=== Task ===
The stretch wanted below opens at the line containing "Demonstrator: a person" and closes at the line containing "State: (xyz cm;". Please return it exactly, with no other lines.

##### Stored data #####

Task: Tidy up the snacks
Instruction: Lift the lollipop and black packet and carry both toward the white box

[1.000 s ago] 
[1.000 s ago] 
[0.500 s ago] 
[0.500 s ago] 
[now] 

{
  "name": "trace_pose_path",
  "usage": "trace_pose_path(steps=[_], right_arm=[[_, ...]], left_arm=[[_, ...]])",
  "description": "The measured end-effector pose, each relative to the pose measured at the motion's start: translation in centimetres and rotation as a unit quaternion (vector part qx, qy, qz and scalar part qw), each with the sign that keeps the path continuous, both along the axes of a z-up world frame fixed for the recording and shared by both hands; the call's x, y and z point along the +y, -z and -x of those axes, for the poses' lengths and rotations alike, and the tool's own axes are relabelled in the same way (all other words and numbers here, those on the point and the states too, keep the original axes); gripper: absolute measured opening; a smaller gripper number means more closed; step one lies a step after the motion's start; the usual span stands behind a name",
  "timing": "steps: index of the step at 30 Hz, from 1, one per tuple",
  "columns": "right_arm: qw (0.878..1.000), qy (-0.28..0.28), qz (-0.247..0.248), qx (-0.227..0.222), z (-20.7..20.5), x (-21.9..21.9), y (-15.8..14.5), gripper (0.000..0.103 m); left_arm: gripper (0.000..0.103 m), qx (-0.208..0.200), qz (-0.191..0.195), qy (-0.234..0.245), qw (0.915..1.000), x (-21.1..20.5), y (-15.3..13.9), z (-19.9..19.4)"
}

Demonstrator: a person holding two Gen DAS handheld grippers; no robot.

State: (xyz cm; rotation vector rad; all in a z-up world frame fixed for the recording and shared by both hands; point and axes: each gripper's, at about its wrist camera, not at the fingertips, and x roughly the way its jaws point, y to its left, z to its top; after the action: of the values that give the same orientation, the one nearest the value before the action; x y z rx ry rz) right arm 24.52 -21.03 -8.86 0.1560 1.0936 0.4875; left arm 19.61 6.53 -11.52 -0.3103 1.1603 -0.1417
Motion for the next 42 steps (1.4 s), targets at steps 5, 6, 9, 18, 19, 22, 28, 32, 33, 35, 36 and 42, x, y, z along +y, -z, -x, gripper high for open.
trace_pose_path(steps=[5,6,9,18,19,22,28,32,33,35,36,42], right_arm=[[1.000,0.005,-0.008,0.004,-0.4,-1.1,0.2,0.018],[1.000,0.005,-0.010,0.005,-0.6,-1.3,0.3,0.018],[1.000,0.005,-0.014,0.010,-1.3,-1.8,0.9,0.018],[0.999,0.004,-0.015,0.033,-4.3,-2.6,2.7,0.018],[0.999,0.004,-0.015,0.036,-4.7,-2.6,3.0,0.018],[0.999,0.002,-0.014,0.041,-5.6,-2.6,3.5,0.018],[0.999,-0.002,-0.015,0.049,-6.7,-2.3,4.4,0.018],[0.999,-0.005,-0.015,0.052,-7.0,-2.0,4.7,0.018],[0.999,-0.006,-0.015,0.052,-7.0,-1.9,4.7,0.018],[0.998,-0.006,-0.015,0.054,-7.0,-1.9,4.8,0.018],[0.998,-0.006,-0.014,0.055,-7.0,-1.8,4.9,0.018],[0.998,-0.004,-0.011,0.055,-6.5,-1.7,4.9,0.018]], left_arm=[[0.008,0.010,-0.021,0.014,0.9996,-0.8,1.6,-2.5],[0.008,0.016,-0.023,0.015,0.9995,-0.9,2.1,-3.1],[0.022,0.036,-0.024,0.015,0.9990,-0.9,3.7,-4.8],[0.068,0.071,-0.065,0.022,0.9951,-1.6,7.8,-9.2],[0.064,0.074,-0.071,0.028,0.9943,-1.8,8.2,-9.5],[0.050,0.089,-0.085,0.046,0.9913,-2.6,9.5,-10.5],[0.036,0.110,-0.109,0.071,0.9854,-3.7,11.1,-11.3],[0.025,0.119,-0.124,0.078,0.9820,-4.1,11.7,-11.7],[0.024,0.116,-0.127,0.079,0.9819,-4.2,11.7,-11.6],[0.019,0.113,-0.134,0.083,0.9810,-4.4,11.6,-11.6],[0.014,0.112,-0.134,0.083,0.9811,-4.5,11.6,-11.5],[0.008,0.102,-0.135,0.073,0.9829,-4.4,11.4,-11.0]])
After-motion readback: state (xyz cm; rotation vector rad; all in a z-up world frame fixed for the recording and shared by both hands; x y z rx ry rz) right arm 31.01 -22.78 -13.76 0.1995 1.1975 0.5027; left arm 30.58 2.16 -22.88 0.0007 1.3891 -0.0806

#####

=== Answer to this exercise ===
Demonstrator: a person holding two Gen DAS handheld grippers; no robot.

State: (xyz cm; rotation vector rad; all in a z-up world frame fixed for the recording and shared by both hands; point and axes: each gripper's, at about its wrist camera, not at the fingertips, and x roughly the way its jaws point, y to its left, z to its top; after the action: of the values that give the same orientation, the one nearest the value before the action; x y z rx ry rz) right arm 24.52 -21.03 -8.86 0.1560 1.0936 0.4875; left arm 19.61 6.53 -11.52 -0.3103 1.1603 -0.1417

The answer has nothing more to it.